Zhaohui Wang, Shannon G. Pratts, Huiping Zhang, Philip J. Spencer, Ruichao Yu, Makoto Tonsho, Jigesh A. Shah, Tatsu Tanabe, Harrison R. Powell, Christene A. Huang, Joren C. Madsen, David H. Sachs, Zhirui Wang

Research output: Contribution to journalArticlepeer-review

21 Scopus citations


Regulatory T cells (Treg) play an important role in modulating the immune response and has attracted increasing attention in diverse fields such as cancer treatment, transplantation and autoimmune diseases. CC chemokine receptor 4 (CCR4) is expressed on the majority of Tregs, especially on effector Tregs. Recently we have developed a diphtheria-toxin based anti-human CCR4 immunotoxin for depleting CCR4+ cells in vivo. In this study, we demonstrated that the anti-human CCR4 immunotoxin bound and depleted monkey CCR4+ cells in vitro.
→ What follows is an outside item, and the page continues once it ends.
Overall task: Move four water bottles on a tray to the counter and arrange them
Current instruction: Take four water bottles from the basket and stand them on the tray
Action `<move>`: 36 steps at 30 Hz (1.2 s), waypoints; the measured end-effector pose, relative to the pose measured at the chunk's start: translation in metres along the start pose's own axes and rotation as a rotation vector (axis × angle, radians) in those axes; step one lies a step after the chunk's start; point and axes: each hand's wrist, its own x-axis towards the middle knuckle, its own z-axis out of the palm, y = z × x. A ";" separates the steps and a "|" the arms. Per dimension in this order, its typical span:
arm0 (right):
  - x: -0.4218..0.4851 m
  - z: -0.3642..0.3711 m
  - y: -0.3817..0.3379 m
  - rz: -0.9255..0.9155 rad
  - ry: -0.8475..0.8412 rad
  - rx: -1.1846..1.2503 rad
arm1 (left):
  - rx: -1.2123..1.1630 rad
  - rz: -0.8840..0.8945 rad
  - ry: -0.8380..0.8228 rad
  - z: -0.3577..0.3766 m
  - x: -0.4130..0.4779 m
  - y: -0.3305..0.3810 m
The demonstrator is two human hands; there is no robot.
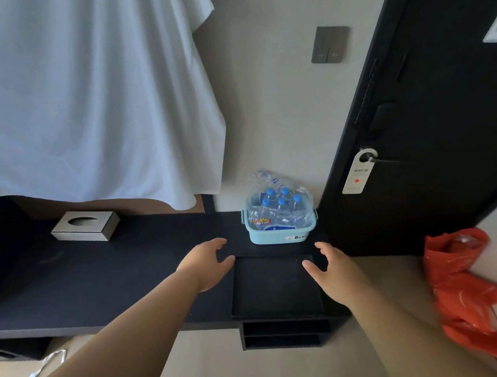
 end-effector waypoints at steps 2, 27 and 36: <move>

We also demonstrated that the immunotoxin bound to the CCR4+Foxp3+ monkey Tregs in vitro. In vivo studies performed in two naive cynomolgus monkeys revealed 78-89% CCR4+Foxp3+ Treg depletion in peripheral blood lasting approximately 10 days. In lymph nodes, 89-96% CCR4+Foxp3+ Tregs were depleted. No effect was observed in other cell populations including CD8+ T cells, other CD4+ T cells, B cells and NK cells. To our knowledge, this is the first agent that effectively depleted non-human primate (NHP) Tregs. This immunotoxin has potential to deplete effector Tregs for combined cancer treatment.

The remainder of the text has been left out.